• _WHAT TO WORK ON_:
Below are entries; work out how many of their lines hold "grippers", giving only that number.
* * *
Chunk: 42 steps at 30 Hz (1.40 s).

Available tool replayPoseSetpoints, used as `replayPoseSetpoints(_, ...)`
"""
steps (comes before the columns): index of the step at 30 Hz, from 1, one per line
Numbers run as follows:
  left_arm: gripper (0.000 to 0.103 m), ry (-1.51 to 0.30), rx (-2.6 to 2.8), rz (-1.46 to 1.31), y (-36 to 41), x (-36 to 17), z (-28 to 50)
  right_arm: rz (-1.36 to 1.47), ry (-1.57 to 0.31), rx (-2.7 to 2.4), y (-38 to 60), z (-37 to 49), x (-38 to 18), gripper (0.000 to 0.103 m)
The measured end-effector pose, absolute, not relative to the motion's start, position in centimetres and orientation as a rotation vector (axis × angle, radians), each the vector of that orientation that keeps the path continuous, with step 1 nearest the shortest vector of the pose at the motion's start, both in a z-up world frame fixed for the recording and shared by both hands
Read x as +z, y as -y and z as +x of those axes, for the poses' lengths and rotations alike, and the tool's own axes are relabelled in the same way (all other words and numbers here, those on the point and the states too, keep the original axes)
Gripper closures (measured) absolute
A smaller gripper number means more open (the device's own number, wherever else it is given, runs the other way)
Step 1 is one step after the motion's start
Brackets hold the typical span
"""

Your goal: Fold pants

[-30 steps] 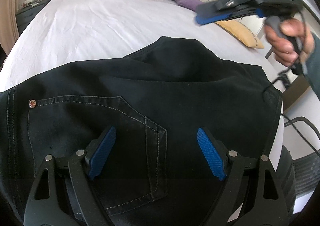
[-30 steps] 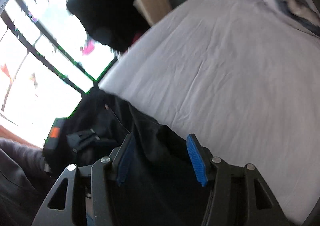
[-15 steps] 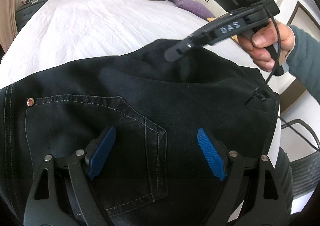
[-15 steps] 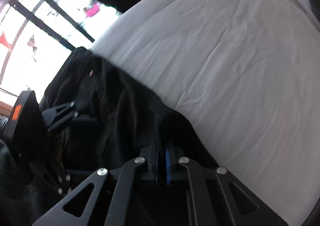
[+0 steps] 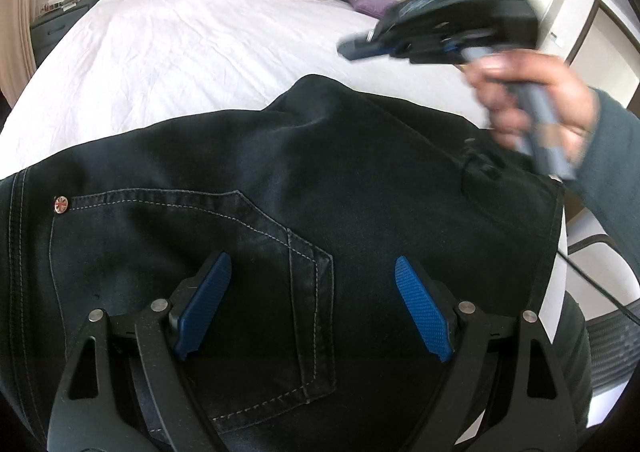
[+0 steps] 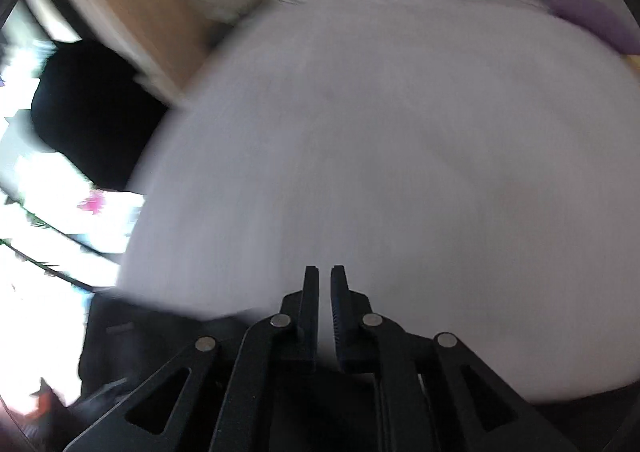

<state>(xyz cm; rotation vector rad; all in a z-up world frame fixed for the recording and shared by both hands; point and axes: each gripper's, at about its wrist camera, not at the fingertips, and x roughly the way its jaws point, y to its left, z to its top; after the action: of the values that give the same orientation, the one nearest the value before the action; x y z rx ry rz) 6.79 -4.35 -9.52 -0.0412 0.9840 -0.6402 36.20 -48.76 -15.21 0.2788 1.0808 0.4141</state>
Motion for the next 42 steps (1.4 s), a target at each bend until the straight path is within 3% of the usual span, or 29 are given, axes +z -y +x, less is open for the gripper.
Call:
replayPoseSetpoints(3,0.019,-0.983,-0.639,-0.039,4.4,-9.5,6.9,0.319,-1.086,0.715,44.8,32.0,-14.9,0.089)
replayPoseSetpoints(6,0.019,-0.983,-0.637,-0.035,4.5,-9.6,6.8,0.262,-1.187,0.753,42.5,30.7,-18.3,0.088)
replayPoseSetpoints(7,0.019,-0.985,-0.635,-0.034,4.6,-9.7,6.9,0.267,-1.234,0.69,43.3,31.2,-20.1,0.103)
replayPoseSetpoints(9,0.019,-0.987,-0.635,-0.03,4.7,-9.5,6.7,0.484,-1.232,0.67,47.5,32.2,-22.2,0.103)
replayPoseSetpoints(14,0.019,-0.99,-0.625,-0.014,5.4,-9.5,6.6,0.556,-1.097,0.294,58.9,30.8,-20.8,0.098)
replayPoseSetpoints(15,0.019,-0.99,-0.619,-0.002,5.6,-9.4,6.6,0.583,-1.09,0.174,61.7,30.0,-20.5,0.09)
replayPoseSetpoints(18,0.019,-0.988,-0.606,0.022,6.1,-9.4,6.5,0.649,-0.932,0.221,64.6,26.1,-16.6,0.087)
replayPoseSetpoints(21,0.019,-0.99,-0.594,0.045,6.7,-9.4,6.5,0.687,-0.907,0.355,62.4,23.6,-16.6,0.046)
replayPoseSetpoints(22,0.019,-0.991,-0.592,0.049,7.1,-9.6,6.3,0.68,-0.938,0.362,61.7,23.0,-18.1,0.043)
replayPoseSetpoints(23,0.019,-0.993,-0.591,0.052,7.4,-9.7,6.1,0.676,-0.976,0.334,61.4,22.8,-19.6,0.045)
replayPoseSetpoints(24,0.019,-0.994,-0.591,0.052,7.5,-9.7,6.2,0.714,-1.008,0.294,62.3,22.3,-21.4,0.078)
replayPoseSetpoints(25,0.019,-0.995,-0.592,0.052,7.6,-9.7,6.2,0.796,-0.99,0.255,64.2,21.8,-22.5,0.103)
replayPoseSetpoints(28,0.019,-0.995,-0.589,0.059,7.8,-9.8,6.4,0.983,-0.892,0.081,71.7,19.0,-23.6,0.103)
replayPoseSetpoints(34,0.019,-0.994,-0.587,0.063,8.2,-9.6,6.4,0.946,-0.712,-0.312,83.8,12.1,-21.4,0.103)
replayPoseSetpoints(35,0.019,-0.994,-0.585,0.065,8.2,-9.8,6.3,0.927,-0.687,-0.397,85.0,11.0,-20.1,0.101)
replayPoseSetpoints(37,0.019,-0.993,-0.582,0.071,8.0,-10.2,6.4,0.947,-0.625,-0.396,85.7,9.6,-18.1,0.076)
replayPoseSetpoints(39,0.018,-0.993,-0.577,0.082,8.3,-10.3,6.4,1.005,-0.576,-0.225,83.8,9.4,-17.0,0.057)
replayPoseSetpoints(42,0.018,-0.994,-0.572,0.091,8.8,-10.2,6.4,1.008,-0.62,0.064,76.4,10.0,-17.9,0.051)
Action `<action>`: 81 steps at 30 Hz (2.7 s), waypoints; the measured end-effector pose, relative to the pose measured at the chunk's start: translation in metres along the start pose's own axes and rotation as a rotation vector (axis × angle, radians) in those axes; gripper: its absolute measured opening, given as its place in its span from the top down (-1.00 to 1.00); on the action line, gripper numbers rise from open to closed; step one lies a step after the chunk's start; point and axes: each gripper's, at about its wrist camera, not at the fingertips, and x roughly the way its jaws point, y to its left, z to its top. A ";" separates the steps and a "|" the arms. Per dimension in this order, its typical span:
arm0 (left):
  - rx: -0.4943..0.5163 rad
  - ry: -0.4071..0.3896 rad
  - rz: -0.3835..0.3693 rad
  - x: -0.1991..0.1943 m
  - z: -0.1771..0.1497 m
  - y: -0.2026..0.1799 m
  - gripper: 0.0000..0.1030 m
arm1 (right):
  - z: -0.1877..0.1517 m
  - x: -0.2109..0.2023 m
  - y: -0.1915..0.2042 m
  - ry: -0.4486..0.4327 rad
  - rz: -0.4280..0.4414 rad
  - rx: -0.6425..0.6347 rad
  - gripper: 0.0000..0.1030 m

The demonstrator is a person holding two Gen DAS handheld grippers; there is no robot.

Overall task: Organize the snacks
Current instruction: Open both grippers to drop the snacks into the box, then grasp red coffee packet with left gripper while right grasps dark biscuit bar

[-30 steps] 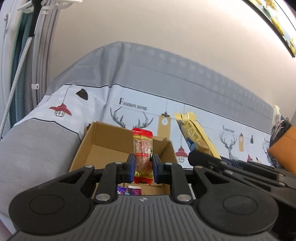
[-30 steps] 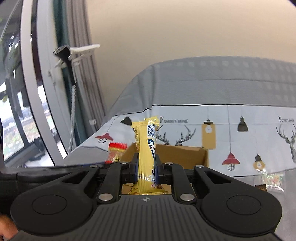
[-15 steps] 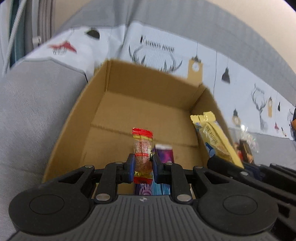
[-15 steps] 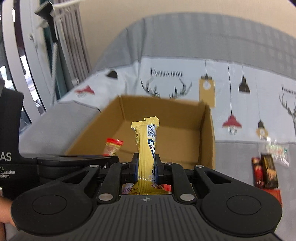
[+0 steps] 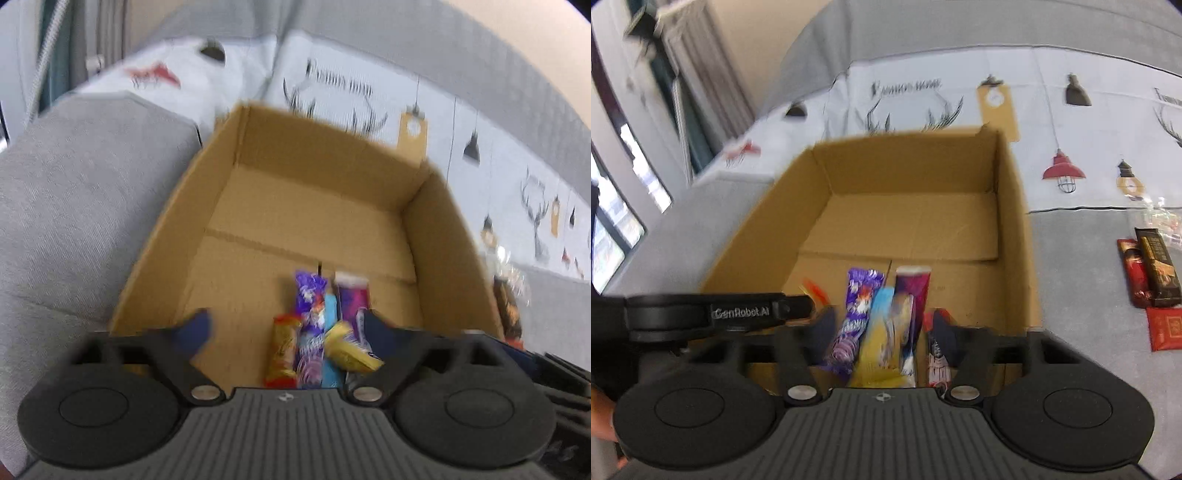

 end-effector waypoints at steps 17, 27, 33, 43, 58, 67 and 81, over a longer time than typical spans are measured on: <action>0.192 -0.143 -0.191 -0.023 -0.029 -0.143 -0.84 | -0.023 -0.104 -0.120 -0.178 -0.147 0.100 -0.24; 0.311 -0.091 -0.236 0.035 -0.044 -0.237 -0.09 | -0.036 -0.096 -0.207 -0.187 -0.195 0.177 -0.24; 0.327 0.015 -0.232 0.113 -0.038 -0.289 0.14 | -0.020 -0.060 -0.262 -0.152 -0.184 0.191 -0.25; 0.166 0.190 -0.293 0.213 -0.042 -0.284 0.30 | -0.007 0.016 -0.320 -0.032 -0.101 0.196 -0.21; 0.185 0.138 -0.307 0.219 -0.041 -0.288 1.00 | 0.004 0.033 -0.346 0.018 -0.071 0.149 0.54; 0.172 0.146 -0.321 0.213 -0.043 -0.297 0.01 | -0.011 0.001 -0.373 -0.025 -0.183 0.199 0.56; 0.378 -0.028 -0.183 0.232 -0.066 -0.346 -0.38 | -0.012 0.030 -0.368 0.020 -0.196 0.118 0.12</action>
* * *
• _EXERCISE RESULT_:
2